> **PROBLEM DETAILS**: Reproduce exactly the lines from the one that holds "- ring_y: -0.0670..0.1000" through the last line of the entries, both ends included, but not the pictures.

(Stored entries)
======

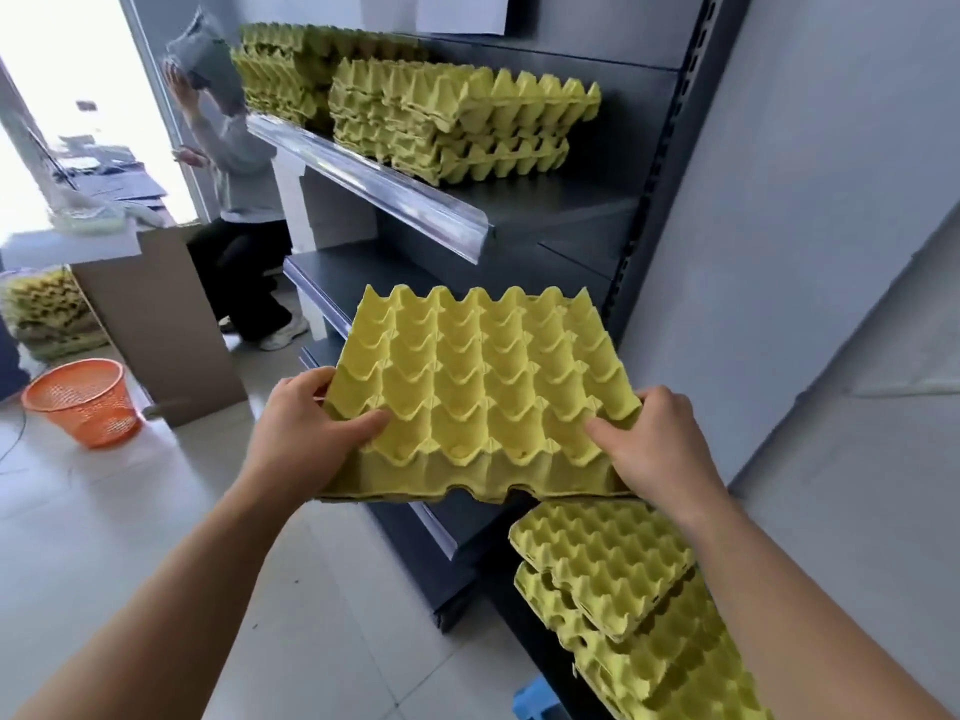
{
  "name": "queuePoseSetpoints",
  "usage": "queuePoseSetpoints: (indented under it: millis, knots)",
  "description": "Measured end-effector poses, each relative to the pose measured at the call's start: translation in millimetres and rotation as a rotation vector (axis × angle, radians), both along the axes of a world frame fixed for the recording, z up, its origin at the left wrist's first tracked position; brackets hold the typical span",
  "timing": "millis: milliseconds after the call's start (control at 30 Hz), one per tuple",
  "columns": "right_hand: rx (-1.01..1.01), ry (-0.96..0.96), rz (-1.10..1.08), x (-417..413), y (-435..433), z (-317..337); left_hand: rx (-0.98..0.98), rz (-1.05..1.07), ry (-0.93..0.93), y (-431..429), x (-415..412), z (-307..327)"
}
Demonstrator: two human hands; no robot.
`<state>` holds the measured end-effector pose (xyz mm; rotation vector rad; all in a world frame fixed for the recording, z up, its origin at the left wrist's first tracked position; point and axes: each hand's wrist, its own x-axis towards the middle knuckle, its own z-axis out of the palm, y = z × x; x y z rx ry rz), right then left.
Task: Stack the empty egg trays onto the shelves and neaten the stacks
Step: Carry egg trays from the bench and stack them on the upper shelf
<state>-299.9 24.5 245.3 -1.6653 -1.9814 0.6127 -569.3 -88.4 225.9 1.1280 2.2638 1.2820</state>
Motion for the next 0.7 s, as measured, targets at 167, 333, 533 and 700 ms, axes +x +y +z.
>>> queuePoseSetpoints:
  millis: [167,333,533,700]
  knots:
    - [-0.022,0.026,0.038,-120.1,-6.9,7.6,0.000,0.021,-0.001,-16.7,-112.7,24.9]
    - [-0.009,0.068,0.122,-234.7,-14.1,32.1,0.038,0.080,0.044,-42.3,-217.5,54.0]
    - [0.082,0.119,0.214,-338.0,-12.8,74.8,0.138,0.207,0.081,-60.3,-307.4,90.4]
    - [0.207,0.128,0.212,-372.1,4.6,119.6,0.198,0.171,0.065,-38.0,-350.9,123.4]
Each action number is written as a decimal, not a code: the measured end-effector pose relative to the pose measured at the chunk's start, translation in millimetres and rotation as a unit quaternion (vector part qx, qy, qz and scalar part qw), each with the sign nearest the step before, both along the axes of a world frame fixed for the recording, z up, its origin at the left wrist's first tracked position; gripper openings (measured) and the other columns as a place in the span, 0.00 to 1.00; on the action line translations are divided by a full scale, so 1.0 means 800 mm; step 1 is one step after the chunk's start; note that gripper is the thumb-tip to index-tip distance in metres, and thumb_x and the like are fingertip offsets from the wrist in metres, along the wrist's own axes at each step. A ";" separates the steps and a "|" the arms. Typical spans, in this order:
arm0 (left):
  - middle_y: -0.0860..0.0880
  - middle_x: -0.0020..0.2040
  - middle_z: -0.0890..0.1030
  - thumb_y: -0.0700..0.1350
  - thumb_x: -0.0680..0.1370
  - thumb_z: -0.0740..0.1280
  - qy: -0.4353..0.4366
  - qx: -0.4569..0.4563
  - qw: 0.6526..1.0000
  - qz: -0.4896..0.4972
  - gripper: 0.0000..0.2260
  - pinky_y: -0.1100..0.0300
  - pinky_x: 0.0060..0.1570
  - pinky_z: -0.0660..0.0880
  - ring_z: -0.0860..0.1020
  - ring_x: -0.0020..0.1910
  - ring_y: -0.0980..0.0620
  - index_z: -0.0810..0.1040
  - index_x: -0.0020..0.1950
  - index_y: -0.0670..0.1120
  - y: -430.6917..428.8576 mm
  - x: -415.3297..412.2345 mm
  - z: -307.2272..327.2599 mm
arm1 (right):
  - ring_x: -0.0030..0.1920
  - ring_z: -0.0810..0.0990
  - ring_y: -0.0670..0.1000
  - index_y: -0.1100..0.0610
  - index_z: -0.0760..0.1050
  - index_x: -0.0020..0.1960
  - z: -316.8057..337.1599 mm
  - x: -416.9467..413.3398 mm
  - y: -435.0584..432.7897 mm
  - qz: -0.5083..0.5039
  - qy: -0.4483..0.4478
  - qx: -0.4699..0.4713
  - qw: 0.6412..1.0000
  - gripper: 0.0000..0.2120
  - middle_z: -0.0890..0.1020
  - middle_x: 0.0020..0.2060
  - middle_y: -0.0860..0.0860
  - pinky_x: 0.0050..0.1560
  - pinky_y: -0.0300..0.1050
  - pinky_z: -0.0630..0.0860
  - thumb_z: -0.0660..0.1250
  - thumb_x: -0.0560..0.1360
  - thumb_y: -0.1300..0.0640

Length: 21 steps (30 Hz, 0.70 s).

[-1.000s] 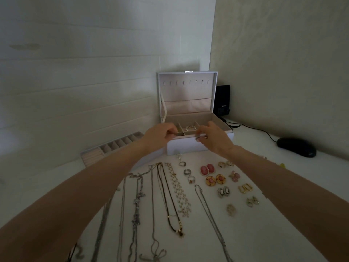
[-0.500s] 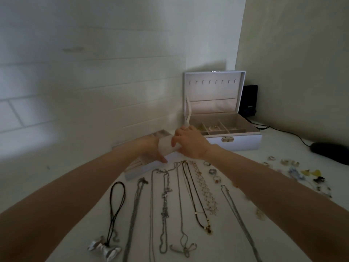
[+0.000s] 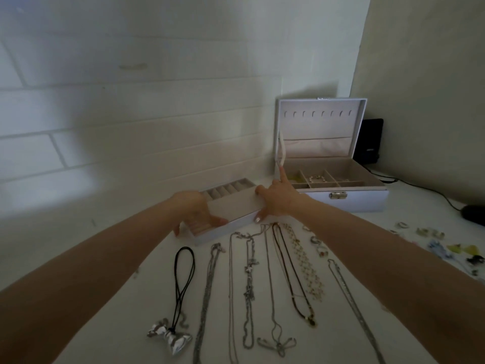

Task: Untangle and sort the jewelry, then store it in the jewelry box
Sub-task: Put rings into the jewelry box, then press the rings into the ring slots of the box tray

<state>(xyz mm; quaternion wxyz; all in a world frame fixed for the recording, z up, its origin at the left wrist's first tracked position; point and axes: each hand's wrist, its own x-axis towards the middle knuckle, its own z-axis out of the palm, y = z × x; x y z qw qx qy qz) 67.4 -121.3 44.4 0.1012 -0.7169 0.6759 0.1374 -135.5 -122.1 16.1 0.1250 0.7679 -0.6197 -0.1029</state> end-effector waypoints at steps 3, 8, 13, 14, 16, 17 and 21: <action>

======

> **YOUR RESPONSE**:
  - ring_y: -0.0670..0.1000
  - index_y: -0.1100..0.0610
  - index_z: -0.0760..0.1050
  - index_x: -0.0020..0.1960
  - z: -316.8057..337.1599 mm
  - x: -416.9467..413.3398 mm
  - y: -435.0584..432.7897 mm
  - qz: -0.5083..0.5039
  - qy: -0.4483..0.4478
  - qx: -0.4699..0.4713
  - qw: 0.6412..1.0000
  - gripper: 0.0000..0.2120
  - middle_z: -0.0890..0.1020
  - middle_x: 0.0020..0.2060
  - middle_y: -0.0860..0.0860
  - pinky_x: 0.0050..0.1560
  - pinky_y: -0.0300..0.1050
  - pinky_z: -0.0630..0.0860
  - thumb_z: -0.0660..0.1250
  - thumb_x: -0.0560..0.1360
  - thumb_y: -0.1300..0.0640

Length: 21 steps (30 Hz, 0.70 s).

[-1.000s] 
[-0.500s] 
[+0.000s] 

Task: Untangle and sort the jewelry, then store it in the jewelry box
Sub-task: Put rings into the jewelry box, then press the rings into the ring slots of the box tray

<state>(xyz mm; quaternion wxyz; all in a world frame fixed for the recording, z up, its origin at the left wrist's first tracked position; point and axes: each hand's wrist, its own x-axis towards the middle knuckle, its own z-axis out of the palm, y = z × x; x y z qw qx qy qz) 67.4 -121.3 44.4 0.1012 -0.7169 0.6759 0.1374 -135.5 -122.1 16.1 0.1250 0.7679 -0.6197 -0.1029</state> end-effector waypoints at steps 3, 8, 13, 14, 16, 17 and 21: <action>

This exercise is now done.